::: Data provided
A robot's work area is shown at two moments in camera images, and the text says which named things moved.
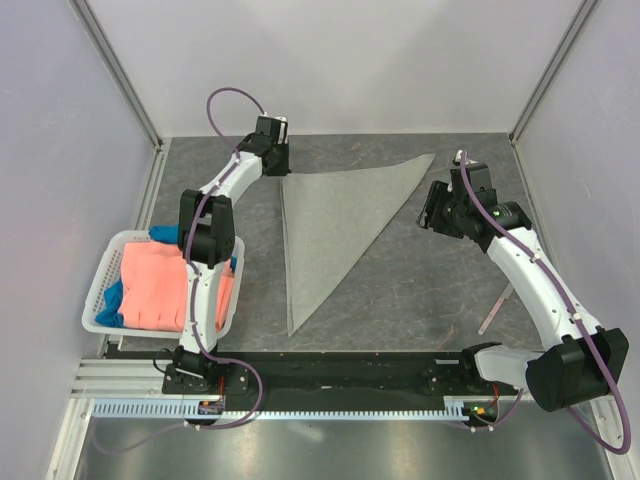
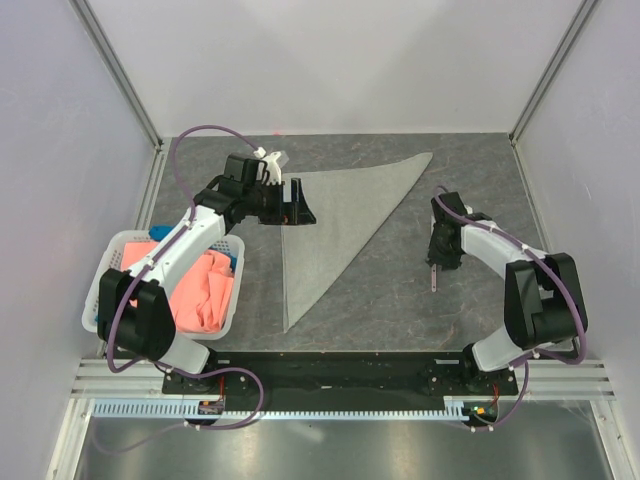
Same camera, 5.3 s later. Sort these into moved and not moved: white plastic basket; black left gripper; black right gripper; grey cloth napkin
Moved: black left gripper; black right gripper
Not moved: grey cloth napkin; white plastic basket
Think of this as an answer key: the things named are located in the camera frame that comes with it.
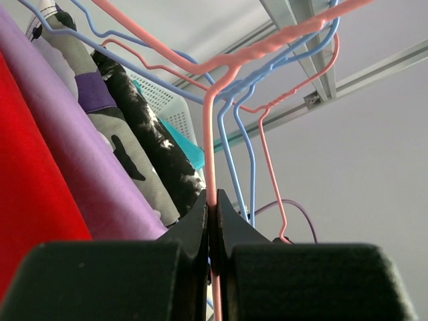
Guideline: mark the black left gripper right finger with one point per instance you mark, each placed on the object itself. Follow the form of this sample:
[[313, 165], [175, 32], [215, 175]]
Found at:
[[265, 280]]

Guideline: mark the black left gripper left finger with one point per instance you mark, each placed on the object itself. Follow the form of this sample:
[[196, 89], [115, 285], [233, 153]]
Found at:
[[165, 279]]

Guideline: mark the teal trousers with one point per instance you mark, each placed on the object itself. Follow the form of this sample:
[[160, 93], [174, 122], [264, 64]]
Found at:
[[194, 153]]

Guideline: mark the red trousers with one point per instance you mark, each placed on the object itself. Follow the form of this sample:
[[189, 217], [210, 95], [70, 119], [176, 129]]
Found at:
[[36, 204]]

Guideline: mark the white plastic mesh basket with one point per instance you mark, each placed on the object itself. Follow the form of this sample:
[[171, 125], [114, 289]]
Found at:
[[166, 105]]

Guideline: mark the light blue wire hanger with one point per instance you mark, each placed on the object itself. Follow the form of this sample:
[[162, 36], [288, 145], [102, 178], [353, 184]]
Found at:
[[210, 303]]

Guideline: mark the black white patterned trousers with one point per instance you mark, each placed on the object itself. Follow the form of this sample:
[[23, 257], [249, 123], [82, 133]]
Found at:
[[175, 170]]

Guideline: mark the lilac purple trousers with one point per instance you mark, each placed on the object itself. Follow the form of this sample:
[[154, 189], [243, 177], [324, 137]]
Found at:
[[110, 203]]

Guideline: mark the blue hanger with patterned trousers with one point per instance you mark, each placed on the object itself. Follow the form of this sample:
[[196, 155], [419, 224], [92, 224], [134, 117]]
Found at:
[[229, 93]]

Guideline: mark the grey purple patterned trousers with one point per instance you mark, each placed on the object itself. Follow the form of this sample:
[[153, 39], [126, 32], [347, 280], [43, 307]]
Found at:
[[70, 60]]

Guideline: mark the aluminium frame structure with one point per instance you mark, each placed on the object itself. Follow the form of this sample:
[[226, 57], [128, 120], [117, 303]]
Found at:
[[374, 32]]

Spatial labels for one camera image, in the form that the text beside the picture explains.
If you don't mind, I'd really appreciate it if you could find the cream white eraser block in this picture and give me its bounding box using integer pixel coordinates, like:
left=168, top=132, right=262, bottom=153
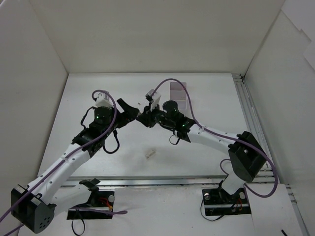
left=145, top=148, right=156, bottom=159

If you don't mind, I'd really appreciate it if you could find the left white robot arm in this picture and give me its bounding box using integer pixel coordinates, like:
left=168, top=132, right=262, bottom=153
left=10, top=98, right=139, bottom=234

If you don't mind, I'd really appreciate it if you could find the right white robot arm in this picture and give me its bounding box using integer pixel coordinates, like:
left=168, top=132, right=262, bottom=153
left=136, top=100, right=266, bottom=203

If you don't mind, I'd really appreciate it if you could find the white compartment organizer box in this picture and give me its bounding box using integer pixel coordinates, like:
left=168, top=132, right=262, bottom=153
left=169, top=82, right=188, bottom=111

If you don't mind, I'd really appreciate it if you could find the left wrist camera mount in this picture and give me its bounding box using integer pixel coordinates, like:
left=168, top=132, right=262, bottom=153
left=95, top=91, right=114, bottom=109

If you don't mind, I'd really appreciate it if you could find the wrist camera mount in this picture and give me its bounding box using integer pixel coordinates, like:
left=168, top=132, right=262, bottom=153
left=145, top=89, right=161, bottom=111
left=95, top=91, right=114, bottom=109

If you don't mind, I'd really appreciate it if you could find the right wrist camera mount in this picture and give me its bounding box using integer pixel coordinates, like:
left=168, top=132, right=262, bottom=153
left=145, top=89, right=161, bottom=111

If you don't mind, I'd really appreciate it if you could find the aluminium frame rail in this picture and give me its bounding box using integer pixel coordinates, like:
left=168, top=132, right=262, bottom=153
left=23, top=73, right=308, bottom=236

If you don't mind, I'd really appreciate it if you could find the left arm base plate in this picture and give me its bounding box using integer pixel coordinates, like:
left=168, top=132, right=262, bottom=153
left=66, top=190, right=115, bottom=220

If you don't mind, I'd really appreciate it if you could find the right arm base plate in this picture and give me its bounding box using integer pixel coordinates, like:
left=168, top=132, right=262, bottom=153
left=201, top=188, right=252, bottom=219

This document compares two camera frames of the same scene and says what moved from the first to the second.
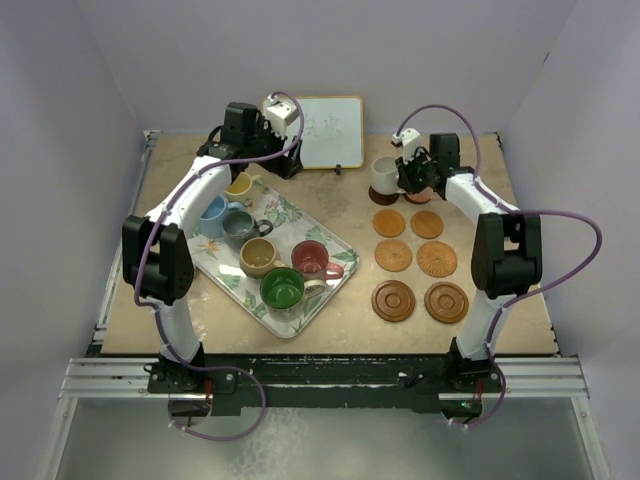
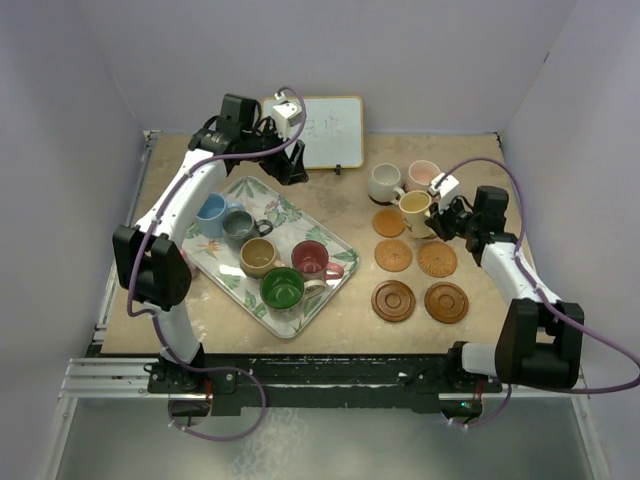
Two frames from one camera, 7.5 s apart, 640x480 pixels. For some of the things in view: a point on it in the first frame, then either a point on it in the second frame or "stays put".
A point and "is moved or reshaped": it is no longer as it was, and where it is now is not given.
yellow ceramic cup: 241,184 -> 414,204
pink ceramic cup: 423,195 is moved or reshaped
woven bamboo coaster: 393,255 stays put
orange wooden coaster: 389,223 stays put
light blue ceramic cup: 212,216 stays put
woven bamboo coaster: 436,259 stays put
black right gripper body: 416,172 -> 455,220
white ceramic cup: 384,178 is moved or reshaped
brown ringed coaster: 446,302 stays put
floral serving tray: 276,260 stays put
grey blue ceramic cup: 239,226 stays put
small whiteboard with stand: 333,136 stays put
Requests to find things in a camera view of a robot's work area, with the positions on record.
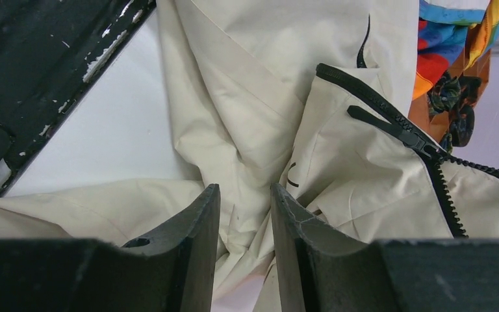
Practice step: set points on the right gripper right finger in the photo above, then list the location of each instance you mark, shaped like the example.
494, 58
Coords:
322, 269

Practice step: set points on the rainbow striped garment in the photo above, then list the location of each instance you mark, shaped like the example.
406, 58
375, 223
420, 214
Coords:
448, 29

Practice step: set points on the black rolled sock middle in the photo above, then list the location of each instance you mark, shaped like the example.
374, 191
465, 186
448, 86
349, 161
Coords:
462, 126

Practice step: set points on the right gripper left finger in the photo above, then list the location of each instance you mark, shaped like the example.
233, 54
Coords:
170, 268

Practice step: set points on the black rolled sock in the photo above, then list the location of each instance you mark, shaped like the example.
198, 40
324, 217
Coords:
444, 94
462, 126

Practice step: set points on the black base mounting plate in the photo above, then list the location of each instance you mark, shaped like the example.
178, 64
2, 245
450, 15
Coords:
51, 54

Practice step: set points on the brown wooden compartment tray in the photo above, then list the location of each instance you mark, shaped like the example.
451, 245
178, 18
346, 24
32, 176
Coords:
436, 126

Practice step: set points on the black rolled sock near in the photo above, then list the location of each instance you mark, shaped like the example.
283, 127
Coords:
444, 94

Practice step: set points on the beige zip jacket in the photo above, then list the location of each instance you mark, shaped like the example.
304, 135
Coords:
309, 95

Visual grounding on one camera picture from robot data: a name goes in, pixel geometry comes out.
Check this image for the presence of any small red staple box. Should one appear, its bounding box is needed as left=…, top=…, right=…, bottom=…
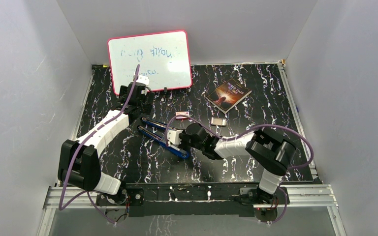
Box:
left=175, top=112, right=190, bottom=119

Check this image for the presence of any staple box tray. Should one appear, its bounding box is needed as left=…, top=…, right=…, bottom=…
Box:
left=210, top=117, right=227, bottom=127

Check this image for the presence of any whiteboard with pink frame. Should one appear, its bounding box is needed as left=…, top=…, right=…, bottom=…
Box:
left=107, top=30, right=193, bottom=94

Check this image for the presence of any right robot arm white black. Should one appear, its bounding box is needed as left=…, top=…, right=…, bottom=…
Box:
left=169, top=123, right=296, bottom=205

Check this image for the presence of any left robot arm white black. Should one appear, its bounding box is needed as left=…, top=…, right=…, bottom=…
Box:
left=58, top=77, right=154, bottom=205

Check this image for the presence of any paperback book orange cover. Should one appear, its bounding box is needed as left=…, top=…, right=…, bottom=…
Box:
left=206, top=79, right=252, bottom=114

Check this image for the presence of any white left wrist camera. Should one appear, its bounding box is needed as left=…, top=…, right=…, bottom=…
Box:
left=136, top=75, right=150, bottom=87

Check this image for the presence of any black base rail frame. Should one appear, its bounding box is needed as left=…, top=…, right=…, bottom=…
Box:
left=96, top=182, right=288, bottom=220

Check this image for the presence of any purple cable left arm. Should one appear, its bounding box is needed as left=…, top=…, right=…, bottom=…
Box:
left=58, top=64, right=141, bottom=225

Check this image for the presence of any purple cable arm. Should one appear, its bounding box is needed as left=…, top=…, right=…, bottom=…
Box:
left=164, top=116, right=315, bottom=225
left=58, top=64, right=141, bottom=225

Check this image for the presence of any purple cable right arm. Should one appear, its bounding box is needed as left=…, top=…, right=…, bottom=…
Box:
left=164, top=116, right=315, bottom=225

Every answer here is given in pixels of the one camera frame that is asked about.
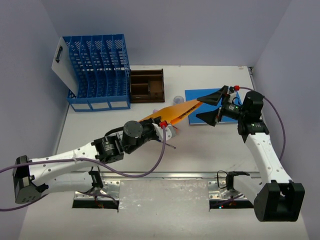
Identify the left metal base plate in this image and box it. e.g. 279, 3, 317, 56
74, 179, 121, 201

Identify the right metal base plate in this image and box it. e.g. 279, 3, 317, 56
207, 180, 247, 200

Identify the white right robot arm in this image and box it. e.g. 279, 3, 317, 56
196, 85, 305, 222

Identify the metal rail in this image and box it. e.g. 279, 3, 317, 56
101, 171, 260, 179

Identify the dark brown wooden organizer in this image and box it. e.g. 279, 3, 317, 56
130, 69, 165, 104

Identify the blue folder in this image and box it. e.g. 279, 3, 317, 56
184, 88, 237, 125

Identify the blue plastic file rack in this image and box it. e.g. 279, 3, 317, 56
63, 34, 131, 112

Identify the orange binder folder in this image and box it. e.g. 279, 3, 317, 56
140, 99, 203, 125

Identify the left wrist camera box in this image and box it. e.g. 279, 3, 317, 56
152, 123, 177, 141

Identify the white clipboard with metal clip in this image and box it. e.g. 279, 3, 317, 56
51, 37, 78, 95

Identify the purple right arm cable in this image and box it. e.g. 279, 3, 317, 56
238, 86, 286, 161

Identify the small clear round container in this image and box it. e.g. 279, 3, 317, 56
173, 95, 185, 105

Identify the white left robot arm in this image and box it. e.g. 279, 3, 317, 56
12, 117, 168, 204

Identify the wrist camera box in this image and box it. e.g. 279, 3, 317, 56
226, 86, 240, 102
152, 123, 177, 141

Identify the metal base plate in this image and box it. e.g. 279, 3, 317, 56
207, 180, 247, 200
74, 179, 121, 201

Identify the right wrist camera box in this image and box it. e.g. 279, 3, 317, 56
226, 86, 240, 102

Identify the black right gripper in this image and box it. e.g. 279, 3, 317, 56
195, 86, 247, 127
::::::
* [Your objective] Lines containing "second" in the records above: how many are there? Give only the number.

* [Solution] 2